It’s hard to escape the fact that Burning Man is happening right now. Thousands have geared up for nine days in the Nevada desert; In addition to packing survival essentials, attendees will pilgrimage with costumes they’ve sewed, soldered, and programmed all year. Most of the costumes will contain LEDs, el-wire, and fibre optics—all materials to illuminate their wearer, since being visible in the black of night is not only a matter of fashion but also function.
But beyond Burning Man and festival culture, is there place in the real world for wearable light garments?
One Berlin-based company is banking on it. ElektroCouture is a fashion technology house, and the world’s first agency to pioneer bespoke innovative electronic wearable technology for the fashion industry.
Earlier this summer, ElektroCouture announced that their wearable light garments will be available on ASOS, one of the world’s largest online fashion sites, with revenues surpassing $700M. The company also participated in Berlin Fashion Week alongside well-respected high fashion designers like Dorothee Schumacher and Brachmann. We spoke with founder and lead designer Lisa Lang to understand how ElektroCouture is moving beyond conceptual creations in the fashion tech space towards commercially viable products.
“This isn’t kindergarten, it’s business,” says Lang. “We’re taking fashion tech seriously, and so we need to deal with serious platforms.” Everything about Lang emanates colour—from her bright red hair to her multi-coloured fingernails. “I love fashion tech so much I want to make it a daily experience,” she tells me over Skype. “I want a little bit of Burning Man every day.”

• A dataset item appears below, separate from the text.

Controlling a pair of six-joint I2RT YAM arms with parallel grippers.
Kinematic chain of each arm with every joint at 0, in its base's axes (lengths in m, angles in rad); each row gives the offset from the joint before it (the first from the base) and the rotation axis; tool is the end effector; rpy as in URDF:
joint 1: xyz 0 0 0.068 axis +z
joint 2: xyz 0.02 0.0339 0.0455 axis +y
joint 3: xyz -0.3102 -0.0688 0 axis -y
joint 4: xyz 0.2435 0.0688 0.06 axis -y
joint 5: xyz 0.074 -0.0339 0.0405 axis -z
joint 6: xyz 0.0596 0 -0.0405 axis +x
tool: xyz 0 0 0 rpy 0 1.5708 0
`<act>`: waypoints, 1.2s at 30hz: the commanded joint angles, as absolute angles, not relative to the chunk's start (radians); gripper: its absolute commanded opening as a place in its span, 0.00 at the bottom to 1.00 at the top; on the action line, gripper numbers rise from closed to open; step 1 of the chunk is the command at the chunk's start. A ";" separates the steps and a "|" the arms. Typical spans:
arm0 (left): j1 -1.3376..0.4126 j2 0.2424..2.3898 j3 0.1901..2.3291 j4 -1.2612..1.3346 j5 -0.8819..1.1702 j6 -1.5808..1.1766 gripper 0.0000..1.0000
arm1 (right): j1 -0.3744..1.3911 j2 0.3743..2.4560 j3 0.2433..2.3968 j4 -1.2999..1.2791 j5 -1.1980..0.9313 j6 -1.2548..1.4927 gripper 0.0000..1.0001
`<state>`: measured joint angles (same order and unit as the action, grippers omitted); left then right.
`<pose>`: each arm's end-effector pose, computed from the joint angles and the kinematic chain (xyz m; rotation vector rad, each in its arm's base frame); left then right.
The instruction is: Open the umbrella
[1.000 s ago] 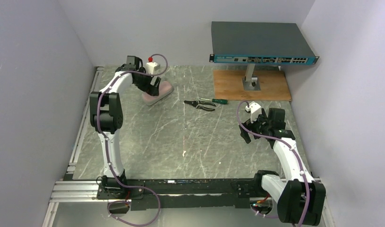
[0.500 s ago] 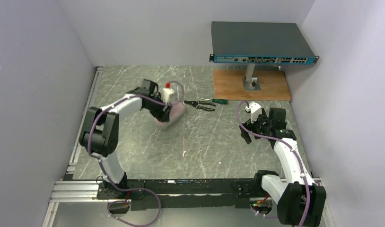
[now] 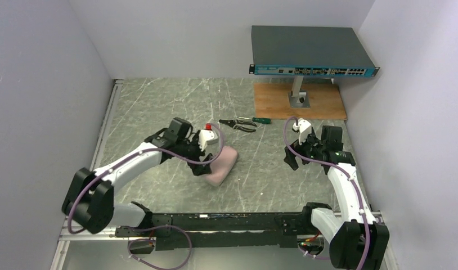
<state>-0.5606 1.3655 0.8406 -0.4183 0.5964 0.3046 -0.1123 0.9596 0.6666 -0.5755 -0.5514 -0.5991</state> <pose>0.2108 -0.1719 0.2473 1.2574 2.1362 -0.8541 0.1754 0.0116 0.2594 -0.7810 2.1619 0.3147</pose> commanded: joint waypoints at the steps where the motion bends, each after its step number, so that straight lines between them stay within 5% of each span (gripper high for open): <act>1: -0.526 1.261 0.781 -0.416 0.579 0.687 0.91 | -0.114 0.906 0.657 -0.573 -0.652 -0.555 1.00; 6: -0.526 1.262 0.659 -0.343 0.440 1.019 0.68 | -0.114 0.902 0.635 -0.532 -0.681 -0.503 0.95; 11: -0.589 1.363 0.705 -0.354 0.442 1.033 0.42 | -0.114 0.940 0.670 -0.503 -0.676 -0.423 0.88; 17: -0.831 1.470 0.795 -0.314 0.375 0.929 0.30 | -0.114 1.003 0.717 -0.469 -0.721 -0.338 0.82; 26: -0.948 1.530 0.898 -0.219 0.560 0.659 0.47 | -0.113 1.150 0.823 -0.501 -0.772 -0.320 0.83; 29: -0.822 1.410 0.819 -0.164 0.685 0.554 0.54 | -0.083 1.166 0.844 -0.533 -0.767 -0.345 0.87; 36: -0.371 1.181 0.674 -0.075 0.683 0.273 0.51 | 0.196 1.132 0.795 -0.427 -0.553 -0.378 0.89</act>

Lang, who sold her early design collections on Etsy, says her collaboration with ASOS signals a budding maturity in the market, a maturity that’s moving wearables beyond gadgetry towards fashion-first garments. All of ElektroCouture’s designs incorporate some kind of light technology combined with fabrics like knit and neoprene. The Mia Jacket, for example, is a futuristic coat made of sumptuous black materials that connect with a zipper in the front. The coat is hemmed with electric blue el-wire to create an angular, glowing look.
“Light makes people happy,” says Lang. “There’s something in the human brain that really gets triggered by light in a very positive way. Light also takes away our fear of technology. If something is pretty, you’re more inclined to wear it versus if it looks robotic.”
Ready-to-wear is already one of the most difficult businesses to break into. ElektroCouture faces the added challenge of making garments that incorporate technology into their clothing in ways that are wearable.
“Across everything in fashion technology, there’s a lot of designers who have produced concepts with technology and light, but our mission at ElektroCouture is to make wearable light commercially available.” She explains how each garment must be bendable, washable, and rechargeable, a challenge that breeds innovation: “We’ve had to develop our own battery systems because the light technologies available on the marketplace today come with batteries that are heavy and cumbersome, like bricks.”
ElektroCouture is focusing on females to start with, a demographic underserved by the wearables market. “In an electronic consumer market, there’s a lot for men out there, and that’s because the boys who grew up watching Star Trek now have enough money to fund companies.”
Working at startups, Lang grew bored of the generic t-shirts she’d collect at technology conferences and hack-a-thons. She wanted to express herself as a tech enthusiast but couldn’t find anything to suit her style. “I’ve designed this collection for women in the tech business who are in senior leading positions who want to express their affection for tech without looking like a circus pony,” she says.
Lang points out that there’s a world of difference between wearable tech and fashion tech: “A lot of the wearable tech we’ve seen have been stuck in hardware because it’s an easy accessory—you don’t have to figure out how to wash a gadget. Wearable tech is an add-on to your outfit, but fashion tech is a far more interesting because it becomes a part of your outfit.”